Şayet durum böyle olmamış ve kurdukları teşkilat bölge içinde kalmış durumda olsaydı oldukları yerde bastırıp ve herhangi bir hadise çıkarmalarını kolayca önlerdik. İyi niyetli kişilere elimizi sürmek aklımızdan bile geçmezdi. Oysa onların mütecaviz davranışları ile bizleri ortadan kaldırmak için hazırlandıkları artık gizlenemez hale gelmişti. Yani anlayacağınız, bizleri meşru müdafaa için harekete sevk eden onlardır.
Vaziyet bu merkezde olunca kafamı ellerimin arasına alıp düşündüm. “Hey Doktor Reşit dedim kendi kendime, ortada iki ihtimal var, ya Ermeniler Türkleri temizleyecek, bu memlekete sahip çıkacak veya Türkler tarafından temizlenecekler.”
Bu iki ihtimal arasında mütereddit kalamazdım. İhtimallerden birisini tercih etme zarureti vardı. Ve seçimimi yaptım. Türklüğüm hekimliğime galabe çaldı, bu başka türlü olamazdı ve olmadı da, sonunda onlar bizi ortadan kaldıracaklarına biz onları ortadan kaldırmalıyız dedim.”
–Doktor, bu davranışınızdan dolayı vicdanınız sizi rahatsız etmiyor mu? diye sorulduğunda bana şu cevabi verdi.

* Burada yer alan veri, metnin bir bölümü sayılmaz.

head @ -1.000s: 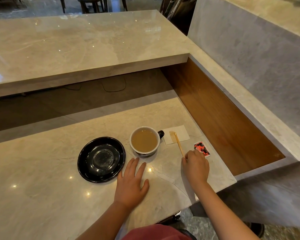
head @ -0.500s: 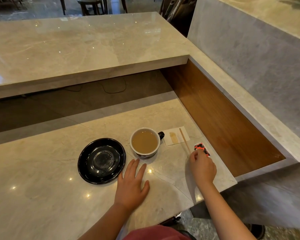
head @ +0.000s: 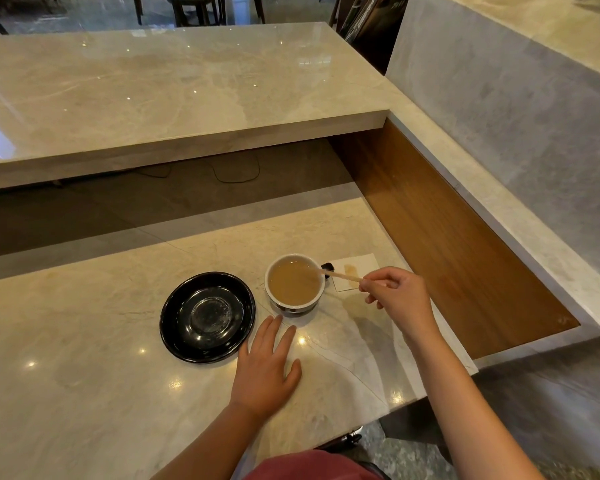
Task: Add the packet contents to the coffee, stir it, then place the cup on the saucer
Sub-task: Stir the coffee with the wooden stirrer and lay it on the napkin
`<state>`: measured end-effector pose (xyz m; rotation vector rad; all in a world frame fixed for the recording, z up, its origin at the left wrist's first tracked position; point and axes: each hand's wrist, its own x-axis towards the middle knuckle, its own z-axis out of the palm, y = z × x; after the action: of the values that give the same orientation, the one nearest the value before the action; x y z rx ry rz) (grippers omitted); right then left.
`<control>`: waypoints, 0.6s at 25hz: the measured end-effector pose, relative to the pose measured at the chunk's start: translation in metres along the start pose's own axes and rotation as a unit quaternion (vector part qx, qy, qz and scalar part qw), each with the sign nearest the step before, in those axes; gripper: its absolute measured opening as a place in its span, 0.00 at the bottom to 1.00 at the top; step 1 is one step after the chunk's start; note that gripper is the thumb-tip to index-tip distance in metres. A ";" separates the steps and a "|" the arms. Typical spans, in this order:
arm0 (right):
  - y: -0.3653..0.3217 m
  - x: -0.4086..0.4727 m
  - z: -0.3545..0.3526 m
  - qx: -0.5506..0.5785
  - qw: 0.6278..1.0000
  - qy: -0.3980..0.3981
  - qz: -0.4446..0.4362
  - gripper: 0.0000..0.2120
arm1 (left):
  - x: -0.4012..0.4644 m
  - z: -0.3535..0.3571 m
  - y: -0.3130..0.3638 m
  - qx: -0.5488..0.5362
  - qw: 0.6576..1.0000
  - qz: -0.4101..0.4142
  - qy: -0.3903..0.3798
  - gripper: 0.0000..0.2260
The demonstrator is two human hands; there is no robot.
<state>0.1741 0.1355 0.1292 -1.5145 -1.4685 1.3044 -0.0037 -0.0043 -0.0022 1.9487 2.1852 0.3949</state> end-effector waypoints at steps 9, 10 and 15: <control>-0.006 0.016 0.047 -0.101 0.986 -0.080 -0.108 0.08 | 0.000 0.001 -0.001 -0.003 1.000 0.001 0.007 0.24; -0.006 0.017 0.051 -0.103 0.985 -0.088 -0.110 0.08 | 0.000 0.001 -0.001 -0.004 1.000 0.001 0.008 0.24; -0.014 0.027 0.067 -0.082 0.984 -0.097 -0.127 0.08 | 0.000 0.002 -0.001 -0.006 1.000 -0.001 0.008 0.24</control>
<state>0.1031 0.1519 0.1166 -1.2737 -1.8670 1.2277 -0.0046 -0.0046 -0.0042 1.9443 2.1878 0.4245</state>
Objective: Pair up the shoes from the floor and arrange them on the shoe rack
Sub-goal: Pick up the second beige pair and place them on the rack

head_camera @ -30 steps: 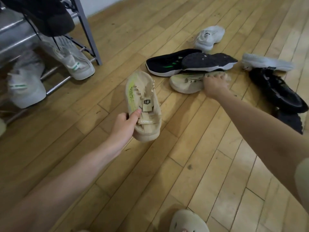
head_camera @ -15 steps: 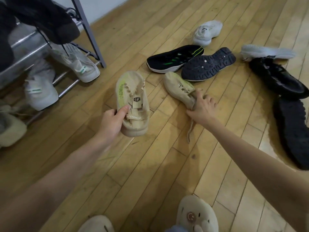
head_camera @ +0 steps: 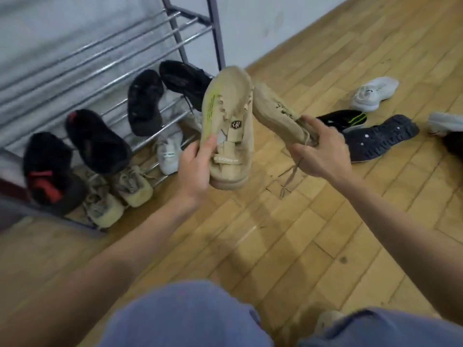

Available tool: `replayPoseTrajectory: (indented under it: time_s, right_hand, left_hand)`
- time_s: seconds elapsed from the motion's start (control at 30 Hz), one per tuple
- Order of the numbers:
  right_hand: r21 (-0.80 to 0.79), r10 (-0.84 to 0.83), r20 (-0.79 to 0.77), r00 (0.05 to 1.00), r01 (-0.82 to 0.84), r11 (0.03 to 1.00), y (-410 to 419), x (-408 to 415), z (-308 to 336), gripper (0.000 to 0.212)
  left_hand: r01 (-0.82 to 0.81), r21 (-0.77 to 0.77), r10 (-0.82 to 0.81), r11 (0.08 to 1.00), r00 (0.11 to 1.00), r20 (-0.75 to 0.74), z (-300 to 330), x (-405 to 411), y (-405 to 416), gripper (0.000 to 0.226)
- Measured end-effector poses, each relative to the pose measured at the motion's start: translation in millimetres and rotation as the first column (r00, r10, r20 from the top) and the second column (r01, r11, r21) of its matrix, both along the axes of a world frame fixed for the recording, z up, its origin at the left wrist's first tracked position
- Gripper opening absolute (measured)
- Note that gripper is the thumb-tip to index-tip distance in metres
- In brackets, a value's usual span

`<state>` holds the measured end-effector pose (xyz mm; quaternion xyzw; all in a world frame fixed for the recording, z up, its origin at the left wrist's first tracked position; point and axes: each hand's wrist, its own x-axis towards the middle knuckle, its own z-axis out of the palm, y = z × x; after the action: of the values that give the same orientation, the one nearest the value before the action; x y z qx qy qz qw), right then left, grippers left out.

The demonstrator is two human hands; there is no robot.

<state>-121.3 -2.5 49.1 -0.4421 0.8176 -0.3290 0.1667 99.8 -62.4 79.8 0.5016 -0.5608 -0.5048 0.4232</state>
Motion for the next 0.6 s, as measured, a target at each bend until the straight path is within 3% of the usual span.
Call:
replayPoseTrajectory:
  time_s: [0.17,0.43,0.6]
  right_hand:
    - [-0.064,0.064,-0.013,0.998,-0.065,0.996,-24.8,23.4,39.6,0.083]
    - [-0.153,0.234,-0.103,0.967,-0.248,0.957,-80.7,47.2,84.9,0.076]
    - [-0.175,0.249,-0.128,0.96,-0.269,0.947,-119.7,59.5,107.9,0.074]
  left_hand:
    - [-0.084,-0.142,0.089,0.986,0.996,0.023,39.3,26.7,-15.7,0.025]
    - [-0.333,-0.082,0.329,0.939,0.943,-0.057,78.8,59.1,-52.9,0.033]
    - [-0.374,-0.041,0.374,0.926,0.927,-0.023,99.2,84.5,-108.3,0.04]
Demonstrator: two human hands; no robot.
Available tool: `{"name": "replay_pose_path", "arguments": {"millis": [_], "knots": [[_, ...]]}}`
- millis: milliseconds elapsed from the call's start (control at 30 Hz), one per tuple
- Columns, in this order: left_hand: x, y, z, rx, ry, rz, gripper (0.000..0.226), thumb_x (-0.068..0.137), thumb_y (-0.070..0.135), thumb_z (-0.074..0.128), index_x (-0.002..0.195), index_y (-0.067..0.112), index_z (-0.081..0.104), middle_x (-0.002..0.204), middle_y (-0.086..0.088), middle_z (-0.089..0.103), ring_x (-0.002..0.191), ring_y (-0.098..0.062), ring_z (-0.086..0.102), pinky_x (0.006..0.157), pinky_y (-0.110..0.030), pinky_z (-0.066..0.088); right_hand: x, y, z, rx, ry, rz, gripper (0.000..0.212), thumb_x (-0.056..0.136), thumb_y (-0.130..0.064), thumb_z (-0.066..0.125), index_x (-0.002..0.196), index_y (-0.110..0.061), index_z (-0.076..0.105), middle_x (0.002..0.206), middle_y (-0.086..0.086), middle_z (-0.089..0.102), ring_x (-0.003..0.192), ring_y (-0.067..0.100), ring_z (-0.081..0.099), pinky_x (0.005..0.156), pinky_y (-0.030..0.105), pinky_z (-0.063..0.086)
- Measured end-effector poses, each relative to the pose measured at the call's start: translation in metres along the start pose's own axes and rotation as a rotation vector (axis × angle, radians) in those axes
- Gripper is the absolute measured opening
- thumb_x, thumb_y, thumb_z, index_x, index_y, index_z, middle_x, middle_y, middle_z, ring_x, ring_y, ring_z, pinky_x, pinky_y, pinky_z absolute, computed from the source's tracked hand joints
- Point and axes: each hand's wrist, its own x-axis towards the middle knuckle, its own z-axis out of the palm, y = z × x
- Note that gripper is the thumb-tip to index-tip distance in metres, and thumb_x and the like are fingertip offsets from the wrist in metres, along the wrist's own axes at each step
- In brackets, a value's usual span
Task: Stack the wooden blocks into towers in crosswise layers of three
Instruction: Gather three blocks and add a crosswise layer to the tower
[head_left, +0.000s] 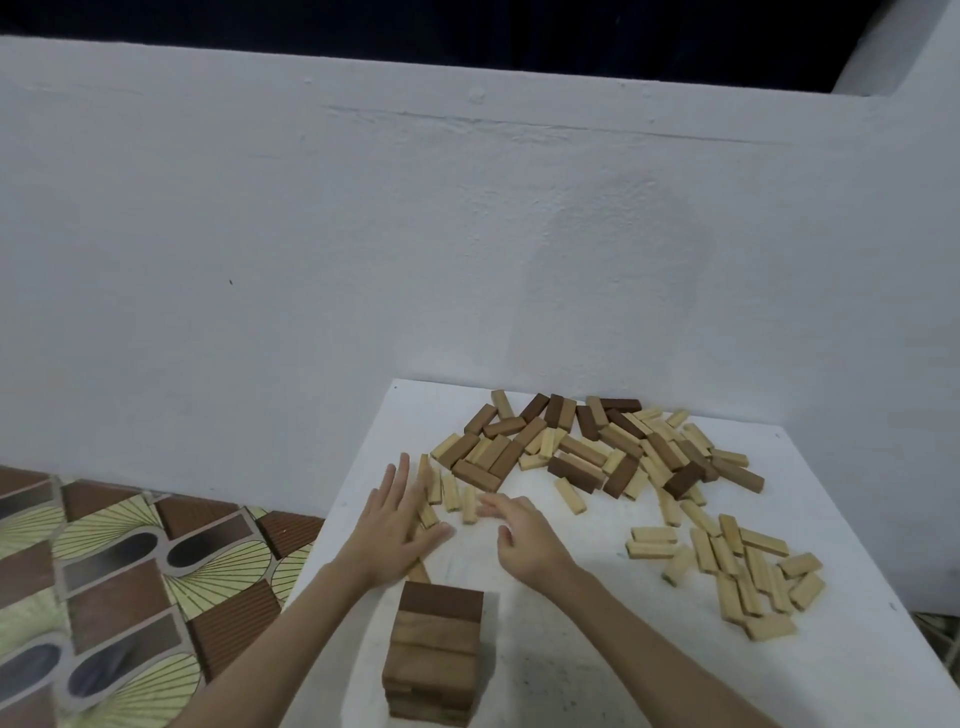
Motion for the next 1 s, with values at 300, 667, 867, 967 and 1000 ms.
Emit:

–Etmez olur mu? Fakat ben bu işi şahsi gururumu tatmin veya cebimi para doldurmak için yapmadım. Baktım ki vatan elden gidiyor, milletim hayrına gözlerimi kapattım ve pervasızca ileri atıldım… Başka milletlerin hakkımda yazdıkları veya yazacakları benim umurumda değil…
Doktor Reşit Bey sözlerini bitirmişti, sustu, bende sustum. O devirde Doktor Reşit gibi düşünenler az değildi. Doktor Reşit Bey, o devrin en saf ve en idealist gençlerinden biri. Hürriyet severliği, dürüstlüğü, vefakarlığı, mertliği ile tanınmış ve sevilmişti.”
Doktor Reşit Bey tutuklanarak kapatıldığı Bekir Ağa Bölüğü zindanında bir yolunu bularak 25 Ocak 1919 günü kaçar.
İstanbul’daki İngiliz Yüksek Komiseri idam etmeyi umduğu Doktor Reşit Beyin kaçışını öğrenince tam anlamıyla küplere biner ve Baş Tercümanı Ryan’ı sadrazama göndererek şunları söyletir; “Olayı pek vahim görmekteyim, bu yalnız Türk Hükümetine karşı değil, aynı zamanda İtilaf Devletlerine karşı meydan okumaktır. Bu bir Türk oyunudur, hükümet üyelerinin kendileri de sorumluluktan kurtulamazlar.”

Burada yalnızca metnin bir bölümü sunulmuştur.